**EXERCISE GOAL**
Your copy should begin at the line containing "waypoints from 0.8" and end at the last line of the records below, matching each line exactly and leaving out pictures.

**EXTRACTED RECORDS**
--------------------------------------------------
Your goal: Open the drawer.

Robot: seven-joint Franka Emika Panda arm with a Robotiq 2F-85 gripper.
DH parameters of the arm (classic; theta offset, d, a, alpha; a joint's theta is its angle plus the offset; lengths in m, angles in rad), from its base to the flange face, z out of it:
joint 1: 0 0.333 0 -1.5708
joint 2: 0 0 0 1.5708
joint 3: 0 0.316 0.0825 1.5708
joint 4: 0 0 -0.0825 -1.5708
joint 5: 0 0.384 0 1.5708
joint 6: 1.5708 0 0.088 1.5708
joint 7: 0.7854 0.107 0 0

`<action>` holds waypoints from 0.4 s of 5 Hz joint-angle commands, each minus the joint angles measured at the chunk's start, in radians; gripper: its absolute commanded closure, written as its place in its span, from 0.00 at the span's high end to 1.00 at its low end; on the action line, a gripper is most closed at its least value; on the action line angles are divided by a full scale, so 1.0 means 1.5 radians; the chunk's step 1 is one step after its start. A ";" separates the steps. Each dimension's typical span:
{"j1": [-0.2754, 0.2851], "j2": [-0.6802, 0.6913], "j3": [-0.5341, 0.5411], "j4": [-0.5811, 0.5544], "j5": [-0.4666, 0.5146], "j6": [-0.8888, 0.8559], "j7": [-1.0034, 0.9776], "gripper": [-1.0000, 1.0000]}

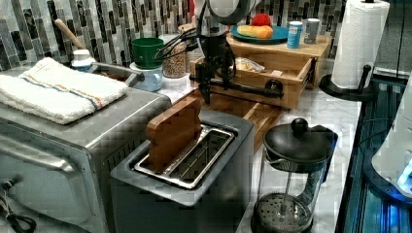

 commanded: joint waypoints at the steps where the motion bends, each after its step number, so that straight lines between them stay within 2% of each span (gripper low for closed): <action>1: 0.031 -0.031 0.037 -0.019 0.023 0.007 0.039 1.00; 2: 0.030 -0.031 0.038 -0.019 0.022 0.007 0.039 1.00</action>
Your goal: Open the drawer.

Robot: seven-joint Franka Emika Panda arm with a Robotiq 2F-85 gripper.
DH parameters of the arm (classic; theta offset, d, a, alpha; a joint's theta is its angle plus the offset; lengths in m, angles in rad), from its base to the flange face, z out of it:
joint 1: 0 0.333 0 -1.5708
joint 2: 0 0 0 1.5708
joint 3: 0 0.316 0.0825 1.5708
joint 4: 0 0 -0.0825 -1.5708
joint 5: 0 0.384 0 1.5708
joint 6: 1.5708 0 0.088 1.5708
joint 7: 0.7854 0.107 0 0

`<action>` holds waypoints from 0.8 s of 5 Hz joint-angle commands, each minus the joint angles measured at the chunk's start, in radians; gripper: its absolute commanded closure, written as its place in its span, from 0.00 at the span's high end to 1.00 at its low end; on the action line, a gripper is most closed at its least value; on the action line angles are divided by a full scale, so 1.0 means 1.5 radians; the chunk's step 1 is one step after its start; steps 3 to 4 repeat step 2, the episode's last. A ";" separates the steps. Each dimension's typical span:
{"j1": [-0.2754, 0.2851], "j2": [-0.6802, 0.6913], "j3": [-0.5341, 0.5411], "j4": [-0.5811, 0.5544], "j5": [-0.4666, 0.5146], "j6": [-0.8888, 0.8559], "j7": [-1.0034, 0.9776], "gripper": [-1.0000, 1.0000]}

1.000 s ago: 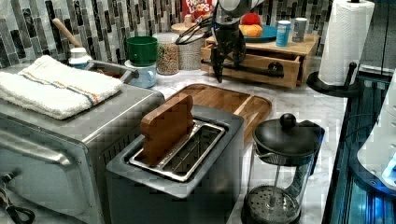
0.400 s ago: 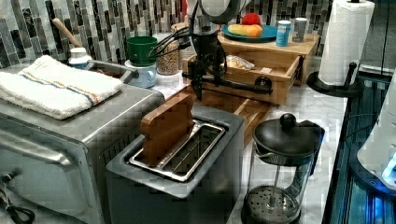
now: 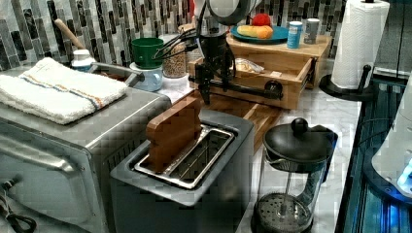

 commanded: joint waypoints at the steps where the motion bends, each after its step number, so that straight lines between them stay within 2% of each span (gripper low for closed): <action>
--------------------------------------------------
**RESPONSE TO THIS TASK**
`<action>` holds waypoints from 0.8 s of 5 Hz joint-angle commands, each minus the joint angles measured at the chunk's start, in radians; gripper: its absolute commanded closure, written as its place in its span, from 0.00 at the span's high end to 1.00 at its low end; on the action line, a gripper is most closed at its least value; on the action line angles are divided by a full scale, so 1.0 means 1.5 radians; the chunk's step 1 is one step after its start; steps 3 to 4 repeat step 2, the episode's last. A ";" separates the steps. Each dimension's typical span:
{"j1": [-0.2754, 0.2851], "j2": [-0.6802, 0.6913], "j3": [-0.5341, 0.5411], "j4": [-0.5811, 0.5544], "j5": [-0.4666, 0.5146], "j6": [-0.8888, 0.8559], "j7": [-1.0034, 0.9776], "gripper": [-1.0000, 1.0000]}

1.000 s ago: 
0.400 s ago: 
now: 

 commanded: joint waypoints at the steps where the motion bends, each after its step number, so that straight lines between them stay within 2% of each span (gripper low for closed): <action>

The answer requires no additions.